Mental disorders are common in the United States and internationally. An estimated 22.1 percent of Americans, ages eighteen and older—about one in five adults—suffer from a diagnosible mental disorder in a given year.
According to the The Quick-Reference Guide to Biblical Counseling:
Four of the ten leading causes of disability in the U.S. and other developed countries are mental disorders—
major depression, bipolar disorder, schizophrenia, and obsessive/compulsive disorder. Many people suffer from more than one mental disorder at a given time.
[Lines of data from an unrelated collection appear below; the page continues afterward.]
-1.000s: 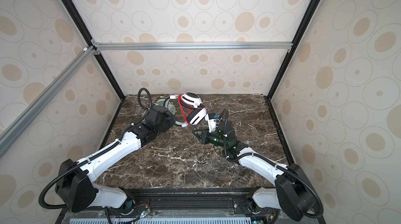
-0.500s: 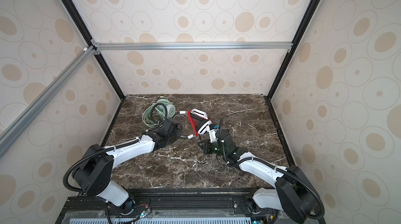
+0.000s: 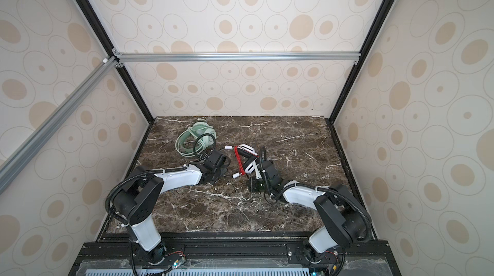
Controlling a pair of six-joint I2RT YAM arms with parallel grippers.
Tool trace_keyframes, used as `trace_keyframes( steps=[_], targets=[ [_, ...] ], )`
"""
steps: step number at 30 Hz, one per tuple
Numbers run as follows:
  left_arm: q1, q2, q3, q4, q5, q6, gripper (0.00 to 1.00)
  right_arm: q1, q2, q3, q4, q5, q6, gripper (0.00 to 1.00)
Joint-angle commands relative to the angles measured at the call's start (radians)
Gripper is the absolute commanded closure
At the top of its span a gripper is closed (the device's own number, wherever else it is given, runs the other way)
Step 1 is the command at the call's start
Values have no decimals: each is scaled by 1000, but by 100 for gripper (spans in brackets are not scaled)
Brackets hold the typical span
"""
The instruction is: Wrap the headphones
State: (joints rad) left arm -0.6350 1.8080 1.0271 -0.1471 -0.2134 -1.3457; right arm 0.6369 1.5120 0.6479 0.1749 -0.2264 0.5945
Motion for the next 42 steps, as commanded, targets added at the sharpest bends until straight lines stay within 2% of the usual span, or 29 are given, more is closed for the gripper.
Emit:
trace_keyframes(
  steps=[1, 8, 14, 17, 20, 24, 27, 30, 33, 37, 39, 42],
  targets=[
    [1, 36, 122, -36, -73, 16, 100, 5, 18, 31, -32, 32, -26, 93],
    [2, 198, 321, -165, -68, 79, 100, -25, 70, 94, -103, 47, -72, 85],
    [7, 342, 526, -252, -69, 128, 100, -139, 52, 98, -120, -35, -81, 63],
    [19, 413, 628, -281, -55, 154, 100, -153, -37, 63, -141, 7, -107, 56],
    [35, 489, 730, -321, -25, 180, 100, -169, -148, 39, -233, 94, -121, 54],
    [56, 590, 871, -385, 9, 215, 100, -190, -371, -35, -285, 208, -120, 55],
    [67, 655, 967, -428, 34, 243, 100, -198, -519, -64, -350, 282, -151, 51],
    [75, 704, 1037, -457, 59, 275, 100, -204, -613, -80, -406, 350, -201, 51],
    [85, 755, 1121, -511, 86, 314, 100, -208, -656, -96, -436, 408, -234, 49],
    [114, 849, 1286, -649, 156, 361, 97, -210, -662, -116, -419, 401, -239, 49],
    [122, 857, 1297, -642, 197, 407, 96, -211, -649, -122, -410, 396, -239, 49],
    [126, 810, 1223, -562, 238, 467, 80, -210, -633, -125, -405, 383, -242, 49]
  ],
)
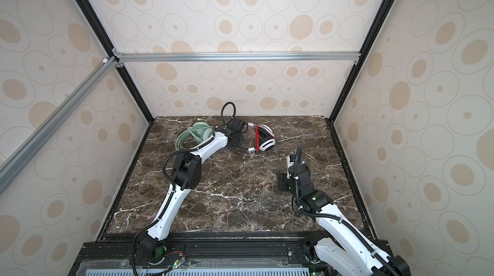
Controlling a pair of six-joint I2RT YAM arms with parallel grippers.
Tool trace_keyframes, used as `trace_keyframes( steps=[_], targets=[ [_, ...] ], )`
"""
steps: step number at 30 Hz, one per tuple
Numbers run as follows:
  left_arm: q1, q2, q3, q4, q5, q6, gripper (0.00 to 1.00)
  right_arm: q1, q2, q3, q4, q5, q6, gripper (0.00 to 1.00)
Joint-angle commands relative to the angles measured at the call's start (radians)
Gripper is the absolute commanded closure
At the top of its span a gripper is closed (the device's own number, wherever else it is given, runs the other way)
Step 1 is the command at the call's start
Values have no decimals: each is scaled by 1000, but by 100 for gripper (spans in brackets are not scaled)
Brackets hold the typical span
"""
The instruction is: Wrap the headphones
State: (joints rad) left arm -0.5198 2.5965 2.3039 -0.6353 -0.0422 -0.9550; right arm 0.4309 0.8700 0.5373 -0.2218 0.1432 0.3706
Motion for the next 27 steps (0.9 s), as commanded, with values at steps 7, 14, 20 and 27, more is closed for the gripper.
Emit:
trace_keyframes(
  steps=[7, 14, 20, 27],
  targets=[
    [11, -95, -161, 35, 55, 141, 6, -5, -10, -29, -2, 18, -20, 49],
    [11, -323, -323, 149, -1, 204, 2, -6, -13, -41, 4, 56, -40, 49],
    [1, -750, -838, 552, 4, 292, 2, -6, -10, -59, 39, 84, -58, 49],
    [-31, -1161, -1326, 790, -219, 348, 2, -5, -92, -149, 152, 169, -81, 46]
  ],
)
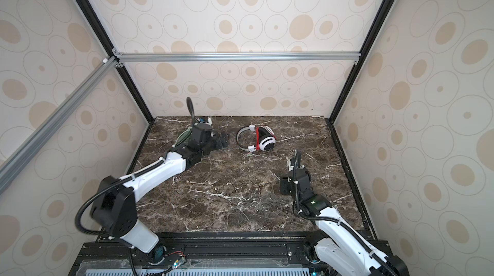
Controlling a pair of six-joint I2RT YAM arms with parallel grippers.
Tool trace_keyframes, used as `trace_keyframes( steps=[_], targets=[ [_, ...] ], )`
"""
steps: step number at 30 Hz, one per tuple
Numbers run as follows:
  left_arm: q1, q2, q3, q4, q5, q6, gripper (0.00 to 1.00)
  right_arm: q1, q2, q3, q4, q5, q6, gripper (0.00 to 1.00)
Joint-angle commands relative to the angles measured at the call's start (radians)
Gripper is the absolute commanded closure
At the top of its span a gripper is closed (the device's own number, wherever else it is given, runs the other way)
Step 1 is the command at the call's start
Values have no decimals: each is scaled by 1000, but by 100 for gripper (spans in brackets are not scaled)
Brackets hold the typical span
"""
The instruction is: Wrap the headphones
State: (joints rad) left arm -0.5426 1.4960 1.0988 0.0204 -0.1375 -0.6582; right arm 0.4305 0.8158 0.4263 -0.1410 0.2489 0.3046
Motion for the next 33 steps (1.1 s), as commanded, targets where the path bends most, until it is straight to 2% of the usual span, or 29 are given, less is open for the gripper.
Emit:
trace_keyframes(
  steps=[1, 2, 3, 4, 5, 9, 14, 17, 21, 24, 30, 33],
  targets=[
    [-8, -125, -190, 175, -150, 64, 2, -5, -53, -56, 86, 78, -4, 44],
    [-8, -181, -243, 213, -169, 79, 2, -6, -67, -69, 101, 86, 0, 43],
    [-8, -243, -307, 251, -193, 92, 2, -5, -78, -81, 117, 96, 2, 33],
    [-8, -304, -366, 304, -213, 111, 2, -4, -93, -90, 127, 103, -3, 6],
    [-8, -359, -419, 354, -218, 155, 2, -4, -110, -93, 125, 114, -12, 0],
    [-6, -621, -699, 650, -250, 352, 2, -3, -206, -85, 143, 182, -117, 0],
    [-3, -948, -965, 787, -469, 333, 2, -5, -277, -191, 407, 216, -420, 0],
    [-1, -1071, -1096, 880, -564, 349, 2, -7, -264, -264, 577, 164, -566, 0],
    [3, -1114, -1130, 860, -681, 352, 2, -8, -122, -301, 744, 133, -610, 0],
    [7, -1112, -1136, 812, -803, 249, 2, -18, 50, -330, 933, 91, -618, 0],
    [55, -1078, -1130, 795, -728, 304, 2, -133, 463, -288, 1248, 70, -498, 0],
    [63, -1056, -1140, 848, -710, 378, 2, -186, 677, -263, 1422, 72, -479, 0]
  ],
)
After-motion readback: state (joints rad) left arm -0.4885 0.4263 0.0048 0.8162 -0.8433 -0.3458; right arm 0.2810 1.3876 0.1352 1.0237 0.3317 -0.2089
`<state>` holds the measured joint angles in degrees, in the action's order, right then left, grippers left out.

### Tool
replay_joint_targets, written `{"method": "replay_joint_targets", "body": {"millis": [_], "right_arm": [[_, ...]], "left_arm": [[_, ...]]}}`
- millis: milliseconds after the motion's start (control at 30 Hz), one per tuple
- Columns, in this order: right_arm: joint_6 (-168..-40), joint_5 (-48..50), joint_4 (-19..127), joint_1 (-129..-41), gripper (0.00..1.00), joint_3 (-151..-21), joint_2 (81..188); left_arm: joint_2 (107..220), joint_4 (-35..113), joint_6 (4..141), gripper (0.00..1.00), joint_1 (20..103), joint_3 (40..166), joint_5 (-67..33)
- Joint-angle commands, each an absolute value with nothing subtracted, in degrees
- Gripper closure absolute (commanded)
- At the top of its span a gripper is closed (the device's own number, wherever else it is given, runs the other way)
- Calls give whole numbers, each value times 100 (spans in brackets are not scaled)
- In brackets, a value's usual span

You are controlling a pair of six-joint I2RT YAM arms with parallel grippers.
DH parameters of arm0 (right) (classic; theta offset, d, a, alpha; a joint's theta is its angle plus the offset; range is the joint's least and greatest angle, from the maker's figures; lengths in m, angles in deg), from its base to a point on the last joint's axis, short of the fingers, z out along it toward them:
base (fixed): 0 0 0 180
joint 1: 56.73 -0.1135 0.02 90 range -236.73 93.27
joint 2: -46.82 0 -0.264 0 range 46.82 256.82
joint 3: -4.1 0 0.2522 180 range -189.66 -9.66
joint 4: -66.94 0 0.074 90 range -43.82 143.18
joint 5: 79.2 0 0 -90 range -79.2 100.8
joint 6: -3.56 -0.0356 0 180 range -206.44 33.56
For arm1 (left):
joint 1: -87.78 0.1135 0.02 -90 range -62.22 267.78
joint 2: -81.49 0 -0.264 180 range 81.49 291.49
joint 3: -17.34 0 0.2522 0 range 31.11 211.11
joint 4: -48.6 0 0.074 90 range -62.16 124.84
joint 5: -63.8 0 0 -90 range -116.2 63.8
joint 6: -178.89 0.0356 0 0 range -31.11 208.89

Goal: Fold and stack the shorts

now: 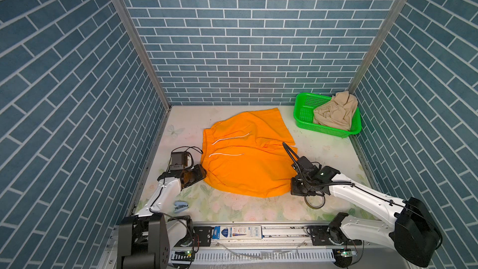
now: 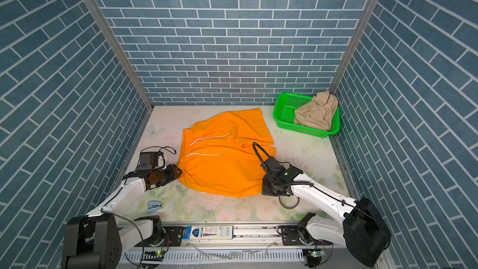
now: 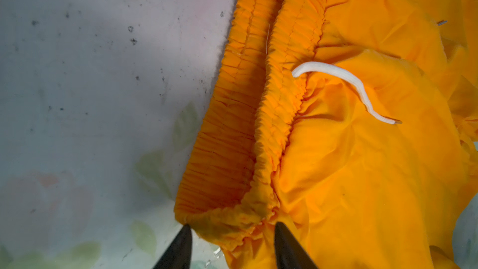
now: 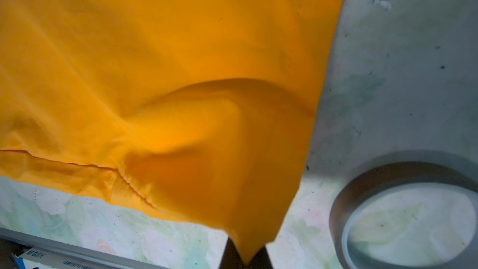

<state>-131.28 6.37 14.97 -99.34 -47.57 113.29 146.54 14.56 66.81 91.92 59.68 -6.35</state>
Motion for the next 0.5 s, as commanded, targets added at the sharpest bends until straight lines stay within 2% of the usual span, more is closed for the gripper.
{"method": "replay_joint_targets", "body": {"millis": [0, 233, 467], "right_arm": [[-12952, 605, 1287, -9866, 100, -4909, 11346], [-12920, 605, 1117, -9787, 100, -4968, 11184], [-12801, 882, 434, -9709, 100, -5219, 10810]], "left_arm": [[14787, 1116, 6710, 67, 9129, 6168, -811], [14730, 972, 6623, 100, 9045, 6294, -541], [14346, 465, 6560, 100, 8949, 6591, -639]]}}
These are some common types of mental disorders:— Psychotic disorders are those that result in bizarre, paranoid, or delusional thinking. The most common one is schizophrenia. Individuals with psychotic illnesses manifest the symptoms most often thought of as “crazy”—seeing or hearing things that aren’t there, making bizarre connections between unrelated events, or showing grossly inappropriate responses to ordinary occurrences.— Mood disorders are those that primarily affect a person’s emotional stability. The most common are depression and bipolar disorder (formerly called manic depression). Individuals afflicted with depression feel discouraged and hopeless almost every day, have lost interest in activities in which they used to take pleasure, and sometimes consider or attempt suicide. Those with bipolar disorder exhibit cycles of wildly changing emotions and behaviors.— Anxiety disorders are characterized by extreme nervousness, panic, or phobias. Persons suffering from anxiety disorders cannot calm down, feel panicky much of the time, and have physical symptoms of constant nervousness. Those with post-traumatic stress may experience flashbacks of trauma and may react to loud noises or other reminders of the precipitating event.— Personality disorders are disturbances in thinking and behavior that are a part of a person’s basic character. They result in lifelong patterns of counterproductive behavior. Unlike the above mental disorders, personality disorders do not often respond to medications or short-term therapy.— There are many other disorders, some associated only with children, but there is not enough space here to deal with them all.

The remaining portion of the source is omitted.